- **What you have to do**:
Print, from the listing below, the lines starting at the line containing "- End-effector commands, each" and ending at the line containing "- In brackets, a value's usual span", exactly as they stand, and print nothing else.
───── Dataset extract ─────
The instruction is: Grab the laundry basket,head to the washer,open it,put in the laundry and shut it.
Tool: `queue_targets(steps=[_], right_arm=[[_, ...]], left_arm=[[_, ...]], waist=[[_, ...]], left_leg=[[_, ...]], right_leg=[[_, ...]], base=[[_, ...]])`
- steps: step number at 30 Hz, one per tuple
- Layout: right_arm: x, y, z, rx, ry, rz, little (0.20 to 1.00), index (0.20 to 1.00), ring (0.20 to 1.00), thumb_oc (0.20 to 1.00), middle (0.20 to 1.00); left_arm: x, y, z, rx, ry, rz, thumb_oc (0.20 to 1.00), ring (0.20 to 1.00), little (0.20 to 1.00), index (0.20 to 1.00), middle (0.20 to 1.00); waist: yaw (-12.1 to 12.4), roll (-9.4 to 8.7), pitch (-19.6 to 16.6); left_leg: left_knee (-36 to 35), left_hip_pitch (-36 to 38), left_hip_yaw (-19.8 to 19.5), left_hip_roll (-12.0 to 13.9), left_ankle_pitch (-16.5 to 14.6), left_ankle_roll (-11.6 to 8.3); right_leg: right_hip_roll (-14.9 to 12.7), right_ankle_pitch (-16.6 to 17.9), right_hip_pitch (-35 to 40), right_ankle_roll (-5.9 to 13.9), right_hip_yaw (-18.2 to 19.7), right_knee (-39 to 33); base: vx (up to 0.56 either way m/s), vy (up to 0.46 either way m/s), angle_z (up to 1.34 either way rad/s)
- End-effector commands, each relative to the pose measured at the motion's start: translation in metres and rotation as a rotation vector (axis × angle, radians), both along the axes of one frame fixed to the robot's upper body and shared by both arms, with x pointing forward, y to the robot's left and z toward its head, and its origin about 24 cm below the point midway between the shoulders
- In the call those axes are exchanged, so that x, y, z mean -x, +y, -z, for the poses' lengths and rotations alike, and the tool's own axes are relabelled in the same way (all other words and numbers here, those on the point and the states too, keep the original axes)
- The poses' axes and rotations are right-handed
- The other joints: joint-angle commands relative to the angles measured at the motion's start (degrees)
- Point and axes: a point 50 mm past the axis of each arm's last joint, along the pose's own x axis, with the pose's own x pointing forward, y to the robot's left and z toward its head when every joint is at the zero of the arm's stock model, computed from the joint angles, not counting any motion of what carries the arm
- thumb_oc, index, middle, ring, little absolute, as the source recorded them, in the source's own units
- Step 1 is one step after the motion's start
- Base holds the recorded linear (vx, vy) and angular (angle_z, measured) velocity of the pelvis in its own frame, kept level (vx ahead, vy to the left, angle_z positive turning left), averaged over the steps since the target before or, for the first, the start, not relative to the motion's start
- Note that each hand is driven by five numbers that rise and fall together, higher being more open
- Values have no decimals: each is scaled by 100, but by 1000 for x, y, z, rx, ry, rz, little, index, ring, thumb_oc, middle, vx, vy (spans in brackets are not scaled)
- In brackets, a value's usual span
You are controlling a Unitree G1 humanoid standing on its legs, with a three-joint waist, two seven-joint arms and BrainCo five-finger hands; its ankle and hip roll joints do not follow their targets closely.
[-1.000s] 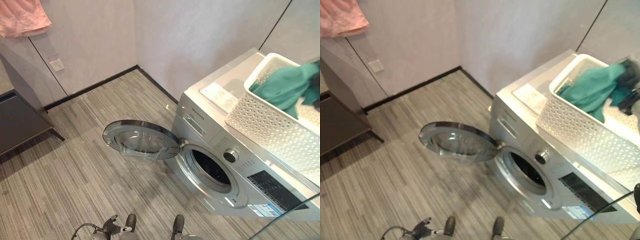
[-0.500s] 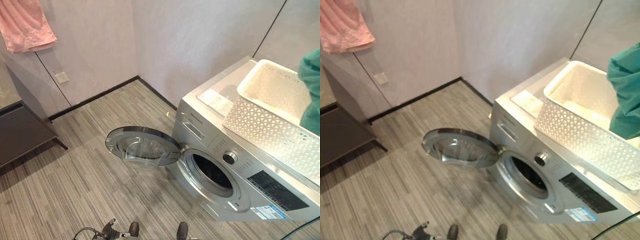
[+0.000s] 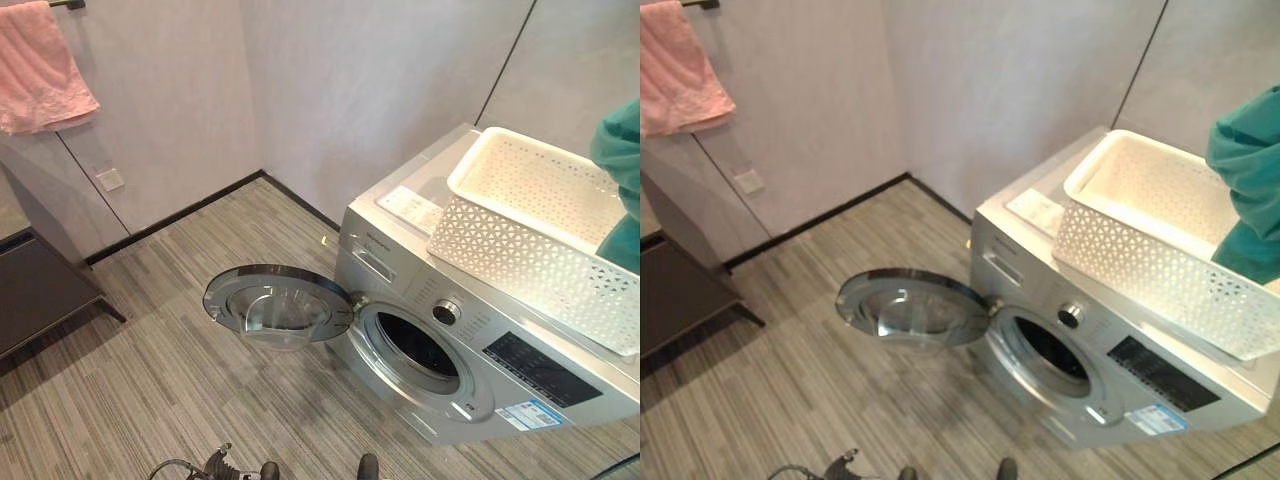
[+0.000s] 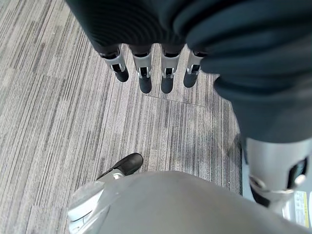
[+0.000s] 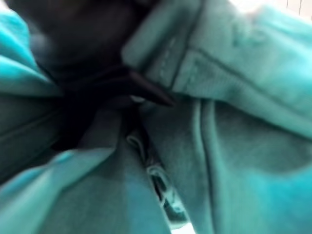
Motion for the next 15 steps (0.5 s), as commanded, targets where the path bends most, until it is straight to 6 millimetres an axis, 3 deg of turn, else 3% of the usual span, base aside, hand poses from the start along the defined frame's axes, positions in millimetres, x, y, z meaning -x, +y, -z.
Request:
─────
- **Result of this exercise**:
- End-effector commands, each relative to the pose measured at the motion's start: translation in metres and rotation as a rotation vector (axis × angle, radians), both along the axes of one frame fixed to the robot's upper body and shared by both arms, with x pointing forward, y to the robot's left and z toward its head, and its origin about 24 cm below the point midway between the shoulders
- In the call those axes are exchanged, so that x, y, z mean -x, +y, -z, for the poses' lengths and rotations alike, and the tool's own axes are relabelled in the same way (all other words and numbers here, those on the point and the states too, keep the original axes)
- The poses' axes and rotations are right-handed
- The other joints: joint-angle commands relative to the angles measured at the motion's start (degrees)
- Point and axes: a point 50 mm past the axis of each arm's last joint, along the pose's own x axis, with the pose's own x pointing forward, y to the robot's left and z toward its head when every joint is at the zero of the arm's stock model, computed from the joint angles, not counting any motion of what carries the arm
- thumb_oc, index, middle, ring, little absolute, as the source recorded them, in the source's own units
- Step 1 is one step after the motion's start
- Base holds the recorded linear (vx, vy) and angular (angle_z, measured) velocity of the pelvis in its own frame, kept level (vx ahead, vy to the left, angle_z positive turning left), averaged over the steps since the target before or, for the first, the start, not relative to the motion's start
- Note that each hand is driven by five numbers that rise and fall together, higher being more open
- Values have no decimals: each is scaled by 100, but by 1000 for x, y, z, rx, ry, rz, little, index, ring, thumb_oc, middle, vx, vy (spans in brackets are not scaled)
- In brackets, a value's usual span

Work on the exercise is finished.